§ **Exercise description**
Retype the whole listing exactly. Leave out pictures.

⟨

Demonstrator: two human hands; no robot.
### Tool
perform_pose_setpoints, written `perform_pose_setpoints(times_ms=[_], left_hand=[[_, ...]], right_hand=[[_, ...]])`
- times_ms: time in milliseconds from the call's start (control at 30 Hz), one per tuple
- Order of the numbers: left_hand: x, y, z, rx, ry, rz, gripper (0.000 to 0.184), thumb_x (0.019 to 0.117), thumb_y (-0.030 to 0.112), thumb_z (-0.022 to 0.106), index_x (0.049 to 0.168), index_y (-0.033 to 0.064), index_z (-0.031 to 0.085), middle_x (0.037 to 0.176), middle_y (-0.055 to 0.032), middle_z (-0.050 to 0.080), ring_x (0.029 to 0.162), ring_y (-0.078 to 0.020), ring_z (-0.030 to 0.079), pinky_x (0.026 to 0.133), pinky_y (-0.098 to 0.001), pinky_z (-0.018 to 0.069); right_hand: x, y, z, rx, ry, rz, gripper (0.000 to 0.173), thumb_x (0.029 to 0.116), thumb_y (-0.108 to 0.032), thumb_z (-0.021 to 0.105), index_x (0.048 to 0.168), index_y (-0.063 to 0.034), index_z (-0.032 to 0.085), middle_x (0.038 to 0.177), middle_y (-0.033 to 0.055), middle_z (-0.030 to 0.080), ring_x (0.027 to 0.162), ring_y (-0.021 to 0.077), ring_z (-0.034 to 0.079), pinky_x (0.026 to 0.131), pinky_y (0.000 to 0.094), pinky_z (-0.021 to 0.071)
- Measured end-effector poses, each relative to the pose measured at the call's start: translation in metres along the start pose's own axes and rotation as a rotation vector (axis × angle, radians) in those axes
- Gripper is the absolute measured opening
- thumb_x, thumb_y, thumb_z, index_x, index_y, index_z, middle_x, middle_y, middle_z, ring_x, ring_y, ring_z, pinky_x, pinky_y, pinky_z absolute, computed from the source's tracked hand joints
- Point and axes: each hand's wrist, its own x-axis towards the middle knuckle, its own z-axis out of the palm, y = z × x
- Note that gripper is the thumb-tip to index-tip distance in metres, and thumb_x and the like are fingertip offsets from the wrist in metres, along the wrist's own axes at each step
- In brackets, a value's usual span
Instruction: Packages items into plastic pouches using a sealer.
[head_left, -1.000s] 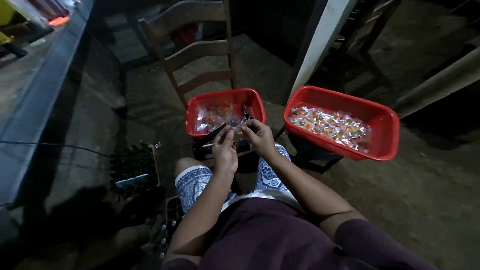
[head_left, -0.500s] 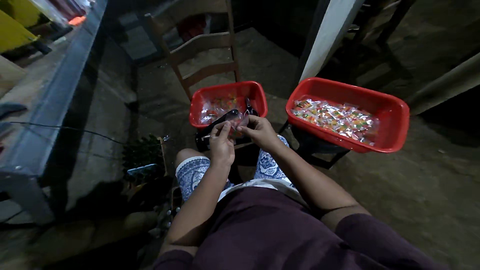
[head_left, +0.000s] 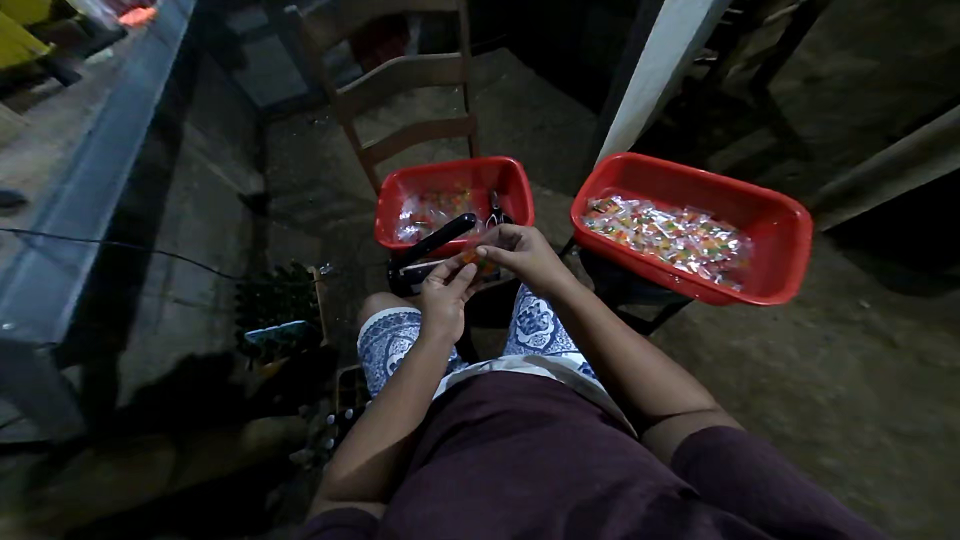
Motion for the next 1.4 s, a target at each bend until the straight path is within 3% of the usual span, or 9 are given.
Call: perform_pose_setpoints(times_ms=[200, 367, 567, 733, 900, 1067, 1167, 1267, 1400], left_hand=[[0.0, -0.004, -0.009, 0.081, -0.017, 0.091, 0.016, 0.0984, -0.006, 0.058, 0.106, 0.0005, 0.07, 0.094, -0.0032, 0.073, 0.082, -0.0117, 0.071, 0.079, -0.0303, 0.0611], [0.001, -0.011, -0.008, -0.004, -0.038, 0.023, 0.017, 0.0998, -0.004, 0.057, 0.113, 0.0005, 0.067, 0.098, -0.0052, 0.072, 0.086, -0.0141, 0.071, 0.082, -0.0332, 0.0612], [0.002, -0.004, -0.003, -0.068, 0.08, -0.059, 0.015, 0.1037, 0.003, 0.054, 0.115, 0.0045, 0.063, 0.1, -0.0037, 0.069, 0.085, -0.0128, 0.069, 0.081, -0.0303, 0.0598], [0.004, -0.004, 0.007, -0.075, 0.124, -0.05, 0.013, 0.102, 0.002, 0.057, 0.113, 0.0063, 0.063, 0.098, -0.003, 0.069, 0.085, -0.0123, 0.069, 0.081, -0.0289, 0.0593], [0.009, -0.014, 0.011, -0.048, 0.103, -0.035, 0.012, 0.1012, 0.002, 0.059, 0.109, 0.0076, 0.065, 0.097, -0.0008, 0.069, 0.083, -0.0106, 0.068, 0.079, -0.029, 0.059], [0.011, -0.021, 0.014, -0.049, 0.067, -0.105, 0.02, 0.1012, 0.001, 0.058, 0.12, 0.0061, 0.062, 0.105, -0.0034, 0.069, 0.088, -0.0127, 0.068, 0.081, -0.0303, 0.0587], [0.01, -0.023, 0.017, -0.096, 0.062, -0.135, 0.017, 0.1019, 0.0, 0.056, 0.117, 0.0046, 0.063, 0.101, -0.0049, 0.069, 0.086, -0.0139, 0.069, 0.082, -0.0314, 0.0595], [0.012, -0.019, 0.01, -0.19, -0.053, -0.25, 0.02, 0.1077, 0.008, 0.047, 0.123, 0.011, 0.06, 0.096, -0.0009, 0.067, 0.078, -0.0072, 0.066, 0.074, -0.0218, 0.0577], [0.016, -0.012, -0.011, -0.336, -0.255, -0.503, 0.025, 0.11, 0.014, 0.041, 0.126, 0.0102, 0.06, 0.089, -0.0021, 0.065, 0.06, -0.003, 0.06, 0.055, -0.0128, 0.0523]], right_hand=[[0.007, 0.003, 0.005, -0.148, -0.071, -0.091, 0.008, 0.0991, -0.008, 0.064, 0.098, -0.0006, 0.067, 0.081, 0.0012, 0.066, 0.068, 0.002, 0.059, 0.065, 0.0204, 0.0515], [0.006, 0.007, 0.01, -0.347, -0.056, -0.133, 0.007, 0.0921, -0.007, 0.069, 0.091, -0.0006, 0.069, 0.088, 0.0088, 0.065, 0.075, 0.0131, 0.062, 0.07, 0.032, 0.0534], [0.003, 0.008, -0.006, 0.024, -0.035, 0.0, 0.027, 0.0917, -0.003, 0.071, 0.117, 0.0013, 0.062, 0.089, 0.0045, 0.07, 0.077, 0.007, 0.068, 0.074, 0.0248, 0.0594], [-0.003, 0.007, -0.007, -0.14, -0.019, 0.016, 0.041, 0.0914, -0.002, 0.074, 0.129, -0.0009, 0.057, 0.089, 0.0097, 0.066, 0.07, 0.0122, 0.064, 0.068, 0.0293, 0.0577], [-0.007, 0.009, -0.005, -0.343, -0.002, 0.03, 0.055, 0.0908, -0.002, 0.073, 0.139, -0.0041, 0.049, 0.111, 0.0185, 0.07, 0.091, 0.0259, 0.072, 0.083, 0.0446, 0.0596], [-0.011, 0.017, -0.008, -0.303, 0.097, 0.019, 0.062, 0.0885, -0.002, 0.076, 0.144, -0.004, 0.047, 0.116, 0.0181, 0.069, 0.091, 0.0221, 0.071, 0.084, 0.04, 0.0599], [-0.015, 0.019, -0.012, -0.166, 0.101, 0.013, 0.063, 0.0894, -0.002, 0.075, 0.145, -0.0036, 0.045, 0.111, 0.0145, 0.07, 0.088, 0.0163, 0.071, 0.081, 0.0341, 0.0601], [-0.018, 0.02, -0.023, 0.103, 0.024, -0.035, 0.059, 0.0943, -0.01, 0.065, 0.147, -0.0078, 0.039, 0.094, -0.0004, 0.066, 0.079, 0.0064, 0.065, 0.076, 0.0265, 0.0579], [-0.015, 0.023, -0.043, 0.011, -0.139, -0.105, 0.07, 0.0894, -0.009, 0.061, 0.154, -0.0055, 0.035, 0.136, 0.0043, 0.058, 0.115, 0.0099, 0.06, 0.096, 0.0283, 0.0527]])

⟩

§ **Solution to this problem**
Demonstrator: two human hands; no robot.
### Tool
perform_pose_setpoints, written `perform_pose_setpoints(times_ms=[_], left_hand=[[_, ...]], right_hand=[[_, ...]])`
- times_ms: time in milliseconds from the call's start (control at 30 Hz), one per tuple
- Order of the numbers: left_hand: x, y, z, rx, ry, rz, gripper (0.000 to 0.184), thumb_x (0.019 to 0.117), thumb_y (-0.030 to 0.112), thumb_z (-0.022 to 0.106), index_x (0.049 to 0.168), index_y (-0.033 to 0.064), index_z (-0.031 to 0.085), middle_x (0.037 to 0.176), middle_y (-0.055 to 0.032), middle_z (-0.050 to 0.080), ring_x (0.029 to 0.162), ring_y (-0.078 to 0.020), ring_z (-0.030 to 0.079), pinky_x (0.026 to 0.133), pinky_y (-0.098 to 0.001), pinky_z (-0.018 to 0.069); right_hand: x, y, z, rx, ry, rz, gripper (0.000 to 0.173), thumb_x (0.029 to 0.116), thumb_y (-0.108 to 0.032), thumb_z (-0.021 to 0.105), index_x (0.048 to 0.168), index_y (-0.063 to 0.034), index_z (-0.032 to 0.085), middle_x (0.038 to 0.177), middle_y (-0.033 to 0.055), middle_z (-0.030 to 0.080), ring_x (0.027 to 0.162), ring_y (-0.021 to 0.077), ring_z (-0.034 to 0.079), pinky_x (0.026 to 0.131), pinky_y (0.000 to 0.094), pinky_z (-0.021 to 0.071)
- Measured end-effector poses, each relative to the pose measured at the call's start: translation in metres along the start pose's own axes and rotation as a rotation vector (axis × angle, radians) in those axes
- Gripper is the absolute measured opening
- thumb_x, thumb_y, thumb_z, index_x, index_y, index_z, middle_x, middle_y, middle_z, ring_x, ring_y, ring_z, pinky_x, pinky_y, pinky_z absolute, computed from the source's tracked hand joints
- Point and axes: each hand's wrist, its own x-axis towards the middle knuckle, its own z-axis out of the palm, y = z × x
- Note that gripper is the thumb-tip to index-tip distance in metres, and thumb_x and the like are fingertip offsets from the wrist in metres, along the wrist's own axes at each step
- In brackets, a value's usual span
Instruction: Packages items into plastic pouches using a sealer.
[head_left, -1.000s] 
[head_left, -0.500s] 
[head_left, +0.000s] 
Motion for the next 1.4 s, a target at each bend until the straight path is within 3% of the usual span, or 9 are given.
Call: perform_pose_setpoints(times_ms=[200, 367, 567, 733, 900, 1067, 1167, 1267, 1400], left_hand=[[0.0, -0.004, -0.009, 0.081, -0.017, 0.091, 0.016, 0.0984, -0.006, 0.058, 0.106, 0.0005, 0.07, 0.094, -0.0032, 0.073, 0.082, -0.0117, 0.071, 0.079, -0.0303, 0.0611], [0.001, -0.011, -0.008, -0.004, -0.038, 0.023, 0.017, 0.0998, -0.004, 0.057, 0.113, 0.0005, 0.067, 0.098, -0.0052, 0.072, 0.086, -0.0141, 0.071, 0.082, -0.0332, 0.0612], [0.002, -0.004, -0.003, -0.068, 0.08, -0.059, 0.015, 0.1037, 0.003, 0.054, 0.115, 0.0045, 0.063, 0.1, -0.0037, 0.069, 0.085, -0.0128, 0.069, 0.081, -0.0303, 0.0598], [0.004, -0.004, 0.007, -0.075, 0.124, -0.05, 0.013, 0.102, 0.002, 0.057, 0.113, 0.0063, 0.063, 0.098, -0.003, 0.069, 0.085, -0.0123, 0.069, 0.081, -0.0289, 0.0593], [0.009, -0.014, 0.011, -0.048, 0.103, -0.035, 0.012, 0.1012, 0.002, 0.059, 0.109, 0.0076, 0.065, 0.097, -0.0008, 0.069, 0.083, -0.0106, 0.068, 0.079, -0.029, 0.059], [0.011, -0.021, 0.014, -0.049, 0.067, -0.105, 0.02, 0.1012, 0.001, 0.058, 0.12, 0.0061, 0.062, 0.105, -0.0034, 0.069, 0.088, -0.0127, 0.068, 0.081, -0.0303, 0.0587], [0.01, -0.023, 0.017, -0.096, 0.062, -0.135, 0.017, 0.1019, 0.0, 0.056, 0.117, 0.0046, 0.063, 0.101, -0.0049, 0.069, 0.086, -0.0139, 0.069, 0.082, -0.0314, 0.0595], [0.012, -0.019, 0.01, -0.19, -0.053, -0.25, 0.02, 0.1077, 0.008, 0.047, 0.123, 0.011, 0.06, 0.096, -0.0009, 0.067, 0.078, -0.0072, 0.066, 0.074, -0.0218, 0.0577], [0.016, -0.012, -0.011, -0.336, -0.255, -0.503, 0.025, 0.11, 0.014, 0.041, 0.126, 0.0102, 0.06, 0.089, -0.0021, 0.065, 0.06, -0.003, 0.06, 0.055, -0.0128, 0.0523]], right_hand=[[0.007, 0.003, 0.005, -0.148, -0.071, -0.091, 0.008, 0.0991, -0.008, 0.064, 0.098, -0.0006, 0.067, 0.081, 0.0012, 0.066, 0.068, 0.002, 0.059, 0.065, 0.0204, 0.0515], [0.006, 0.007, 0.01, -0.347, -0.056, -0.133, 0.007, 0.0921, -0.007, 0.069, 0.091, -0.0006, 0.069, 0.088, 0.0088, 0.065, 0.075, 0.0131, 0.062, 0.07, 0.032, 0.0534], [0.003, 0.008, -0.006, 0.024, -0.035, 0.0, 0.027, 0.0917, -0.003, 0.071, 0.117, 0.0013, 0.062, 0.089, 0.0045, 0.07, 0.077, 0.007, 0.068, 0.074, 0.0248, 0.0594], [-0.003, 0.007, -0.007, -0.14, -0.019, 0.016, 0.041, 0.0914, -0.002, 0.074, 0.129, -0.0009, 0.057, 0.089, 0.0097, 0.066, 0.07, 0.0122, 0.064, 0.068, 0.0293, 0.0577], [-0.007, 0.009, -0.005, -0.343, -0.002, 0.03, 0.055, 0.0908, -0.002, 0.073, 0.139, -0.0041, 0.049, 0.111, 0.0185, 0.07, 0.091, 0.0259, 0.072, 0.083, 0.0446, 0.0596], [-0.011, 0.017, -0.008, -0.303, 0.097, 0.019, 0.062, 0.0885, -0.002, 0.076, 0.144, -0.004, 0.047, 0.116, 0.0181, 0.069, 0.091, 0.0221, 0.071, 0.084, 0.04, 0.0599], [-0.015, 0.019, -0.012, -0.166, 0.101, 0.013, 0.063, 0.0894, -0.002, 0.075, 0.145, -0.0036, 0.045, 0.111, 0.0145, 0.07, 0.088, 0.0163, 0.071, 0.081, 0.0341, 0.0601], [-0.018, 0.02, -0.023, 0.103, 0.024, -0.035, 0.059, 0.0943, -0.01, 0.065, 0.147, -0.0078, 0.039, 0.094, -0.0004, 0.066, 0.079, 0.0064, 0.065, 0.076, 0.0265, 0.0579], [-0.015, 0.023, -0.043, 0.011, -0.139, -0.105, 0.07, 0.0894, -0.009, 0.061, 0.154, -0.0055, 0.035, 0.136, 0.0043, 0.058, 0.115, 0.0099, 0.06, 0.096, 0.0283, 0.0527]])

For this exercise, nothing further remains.